Vue du Moteur Flagellaire
Cellules eucaryotes (tissus)

Vue du Moteur Flagellaire

Suspendu au-dessus de l'axe central du moteur flagellaire, le regard plonge vers le bas à travers les membranes concentriques d'une bactérie comme dans la coupe transversale d'une cathédrale mécanique vue depuis sa voûte — les anneaux L, P et MS se déploient en halos emboîtés de bronze oxydé et d'acier sombre, chacun serti dans sa couche membranaire respective avec la précision d'une pièce d'horlogerie évoluée sur des milliards d'années. Dix-sept complexes statoriques MotA/MotB ceinturent le rotor en symétrie radiale quasi parfaite, masses asymétriques et trapues pressées contre la membrane interne comme des contreforts monolithiques autour d'une turbine, leurs interfaces moléculaires captant la lumière ambiante en reflets d'étain mat.
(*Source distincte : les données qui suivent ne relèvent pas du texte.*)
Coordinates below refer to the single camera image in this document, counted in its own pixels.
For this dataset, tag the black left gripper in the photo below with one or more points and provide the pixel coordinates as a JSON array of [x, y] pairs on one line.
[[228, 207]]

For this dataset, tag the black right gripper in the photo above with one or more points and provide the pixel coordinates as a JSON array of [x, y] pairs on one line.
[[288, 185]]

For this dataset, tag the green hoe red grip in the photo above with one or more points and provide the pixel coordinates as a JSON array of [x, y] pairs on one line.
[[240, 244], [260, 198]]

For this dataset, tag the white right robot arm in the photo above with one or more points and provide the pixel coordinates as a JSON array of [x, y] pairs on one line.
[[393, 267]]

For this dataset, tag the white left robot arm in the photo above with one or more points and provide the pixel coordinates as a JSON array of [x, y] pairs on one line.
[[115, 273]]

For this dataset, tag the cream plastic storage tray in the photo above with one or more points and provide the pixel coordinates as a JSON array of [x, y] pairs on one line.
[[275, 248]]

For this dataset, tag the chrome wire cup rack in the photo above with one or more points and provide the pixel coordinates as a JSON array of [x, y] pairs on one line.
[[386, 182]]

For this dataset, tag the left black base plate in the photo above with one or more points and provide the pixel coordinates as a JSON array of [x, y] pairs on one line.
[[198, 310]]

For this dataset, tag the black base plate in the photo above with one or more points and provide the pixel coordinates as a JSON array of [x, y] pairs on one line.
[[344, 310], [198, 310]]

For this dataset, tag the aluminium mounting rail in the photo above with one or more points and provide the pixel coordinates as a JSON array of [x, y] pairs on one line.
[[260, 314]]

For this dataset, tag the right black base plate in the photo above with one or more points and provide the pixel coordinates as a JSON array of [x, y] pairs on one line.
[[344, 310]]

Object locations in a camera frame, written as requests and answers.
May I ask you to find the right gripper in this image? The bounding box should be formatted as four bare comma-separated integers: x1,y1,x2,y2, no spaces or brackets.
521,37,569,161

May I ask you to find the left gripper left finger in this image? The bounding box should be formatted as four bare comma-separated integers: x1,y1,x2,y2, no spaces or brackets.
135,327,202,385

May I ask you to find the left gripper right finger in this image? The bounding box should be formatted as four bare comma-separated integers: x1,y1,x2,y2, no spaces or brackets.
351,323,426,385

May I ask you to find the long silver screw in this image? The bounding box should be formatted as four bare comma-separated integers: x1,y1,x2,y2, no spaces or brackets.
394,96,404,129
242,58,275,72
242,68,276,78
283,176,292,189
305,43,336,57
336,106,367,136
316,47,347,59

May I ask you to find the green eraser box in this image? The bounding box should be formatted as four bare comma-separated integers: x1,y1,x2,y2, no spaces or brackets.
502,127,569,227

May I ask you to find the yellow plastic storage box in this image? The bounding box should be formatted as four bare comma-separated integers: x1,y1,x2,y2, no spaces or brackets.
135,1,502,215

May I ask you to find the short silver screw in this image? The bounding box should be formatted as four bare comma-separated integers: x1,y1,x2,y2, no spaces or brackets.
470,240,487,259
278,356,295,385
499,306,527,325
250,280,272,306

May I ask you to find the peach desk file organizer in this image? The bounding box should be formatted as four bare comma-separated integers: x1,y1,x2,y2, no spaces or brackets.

La filament flagellaire s'élève en spirale hors du champ, vrillé comme un câble vivant dans le milieu extracellulaire légèrement trouble, tandis que la région du crochet assure la jonction entre rotor et filament avec la rigueur d'un joint mécanique étanche. Ce que l'on contemple n'est pas une structure figée : chaque interface protéique porte l'empreinte d'une fonction ininterrompue, polie par le mouvement, l'ensemble témoignant d'une architecture parfaitement accordée pour tourner sans relâche dans l'obscurité de l'organisme vivant.